# DATA PROVIDED:
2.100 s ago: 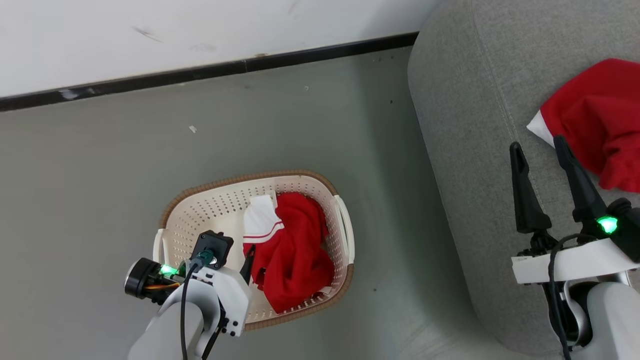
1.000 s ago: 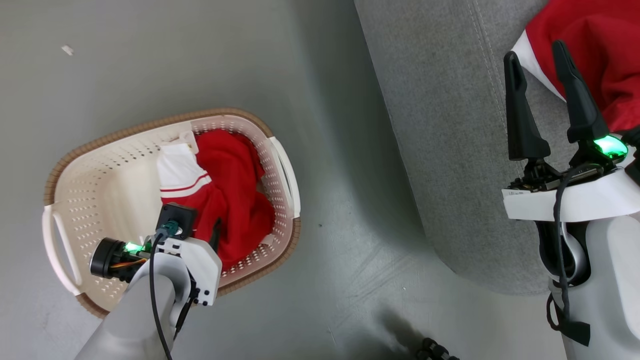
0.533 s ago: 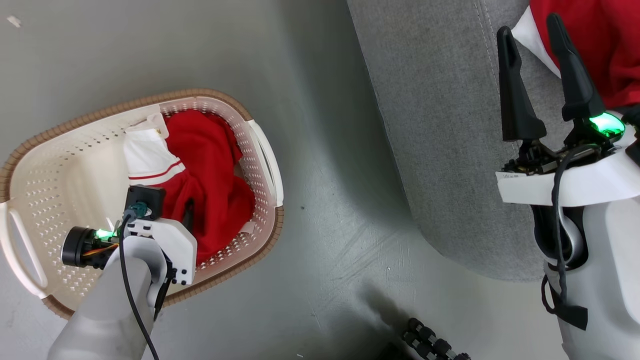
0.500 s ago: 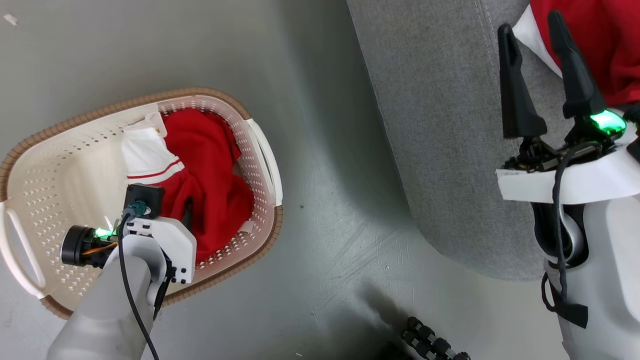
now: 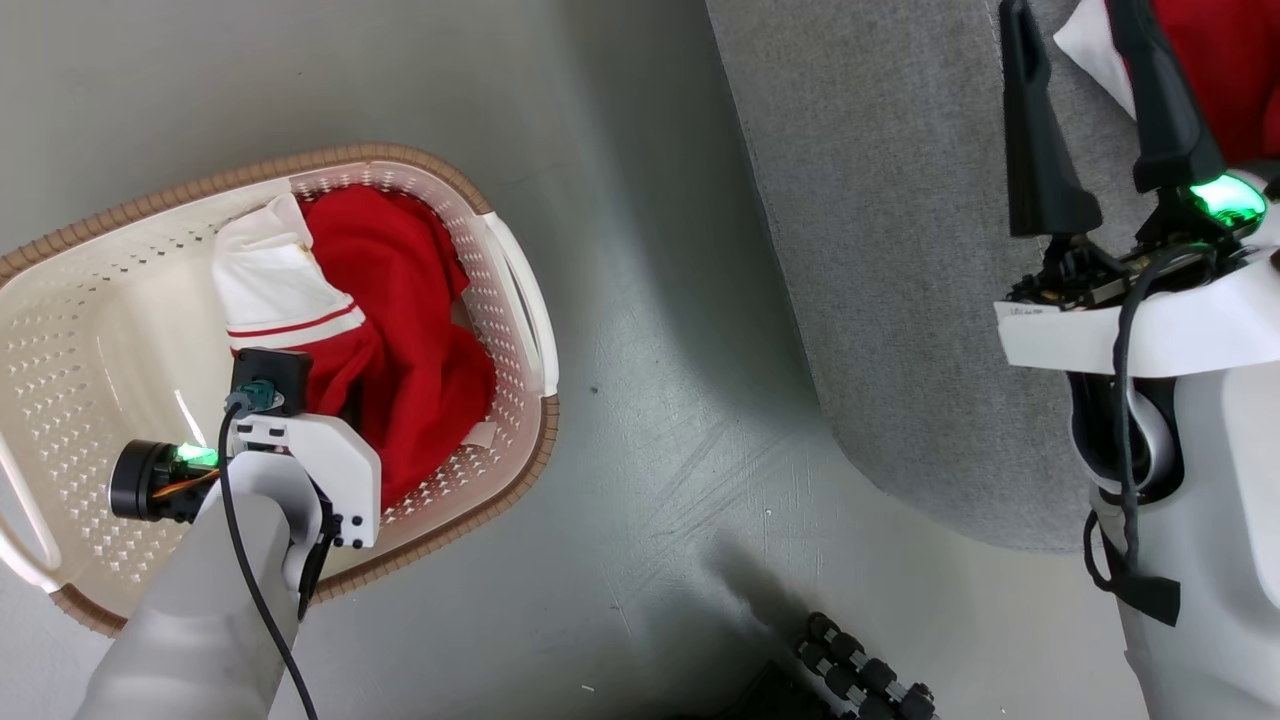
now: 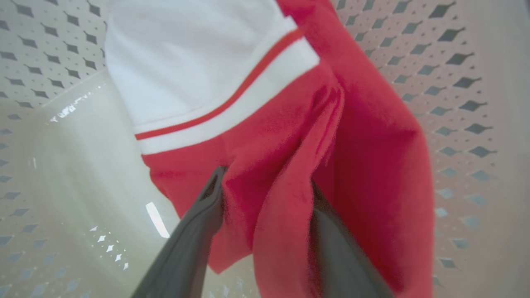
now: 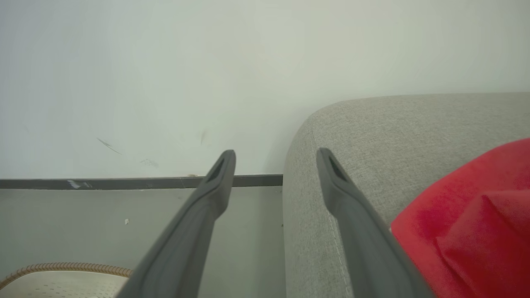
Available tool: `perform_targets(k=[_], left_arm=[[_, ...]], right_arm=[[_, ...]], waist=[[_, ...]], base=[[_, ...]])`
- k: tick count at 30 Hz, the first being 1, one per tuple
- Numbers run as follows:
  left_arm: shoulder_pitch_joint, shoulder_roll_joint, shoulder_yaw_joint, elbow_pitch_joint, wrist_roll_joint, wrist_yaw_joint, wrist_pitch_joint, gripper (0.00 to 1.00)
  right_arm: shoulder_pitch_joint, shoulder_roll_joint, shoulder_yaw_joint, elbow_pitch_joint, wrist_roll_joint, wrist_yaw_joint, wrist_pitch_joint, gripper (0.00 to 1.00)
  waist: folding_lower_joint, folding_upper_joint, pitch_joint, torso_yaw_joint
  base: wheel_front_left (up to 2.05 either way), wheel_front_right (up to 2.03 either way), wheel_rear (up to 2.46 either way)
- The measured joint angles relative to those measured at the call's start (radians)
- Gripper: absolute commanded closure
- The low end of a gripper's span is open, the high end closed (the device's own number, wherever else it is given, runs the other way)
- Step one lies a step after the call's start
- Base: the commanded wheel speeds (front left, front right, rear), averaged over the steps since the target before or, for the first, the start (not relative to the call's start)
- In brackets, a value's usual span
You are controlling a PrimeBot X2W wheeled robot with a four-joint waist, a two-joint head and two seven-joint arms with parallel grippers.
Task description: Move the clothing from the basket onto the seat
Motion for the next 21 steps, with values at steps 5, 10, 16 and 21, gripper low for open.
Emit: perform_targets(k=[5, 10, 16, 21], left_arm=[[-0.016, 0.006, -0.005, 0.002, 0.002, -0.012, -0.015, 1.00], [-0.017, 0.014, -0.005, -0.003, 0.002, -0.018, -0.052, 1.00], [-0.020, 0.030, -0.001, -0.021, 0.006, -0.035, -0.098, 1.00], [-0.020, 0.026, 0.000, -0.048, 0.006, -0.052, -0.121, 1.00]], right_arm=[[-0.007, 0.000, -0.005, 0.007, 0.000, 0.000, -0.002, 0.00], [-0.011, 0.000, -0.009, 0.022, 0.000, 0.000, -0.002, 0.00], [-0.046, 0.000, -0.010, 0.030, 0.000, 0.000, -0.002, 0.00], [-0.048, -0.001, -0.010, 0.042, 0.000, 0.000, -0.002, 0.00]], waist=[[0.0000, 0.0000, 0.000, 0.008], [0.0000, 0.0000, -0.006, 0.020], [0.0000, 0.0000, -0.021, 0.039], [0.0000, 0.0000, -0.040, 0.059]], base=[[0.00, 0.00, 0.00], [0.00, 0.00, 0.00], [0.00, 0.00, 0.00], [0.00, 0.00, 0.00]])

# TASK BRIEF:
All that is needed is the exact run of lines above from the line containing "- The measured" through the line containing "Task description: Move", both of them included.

# EXERCISE RESULT:
- The measured joint angles relative to those measured at the call's start (radians)
- Gripper: absolute commanded closure
- The low end of a gripper's span is open, the high end closed (the device's own number, wherever else it is given, runs the other way)
- Step one lies a step after the call's start
- Base: the commanded wheel speeds (front left, front right, rear), averaged over the steps since the target before or, for the first, the start (not relative to the call's start)
- In brackets, a value's usual span
You are controlling a PrimeBot X2W wheeled robot with a four-joint waist, a two-joint head and two seven-joint arms with parallel grippers.
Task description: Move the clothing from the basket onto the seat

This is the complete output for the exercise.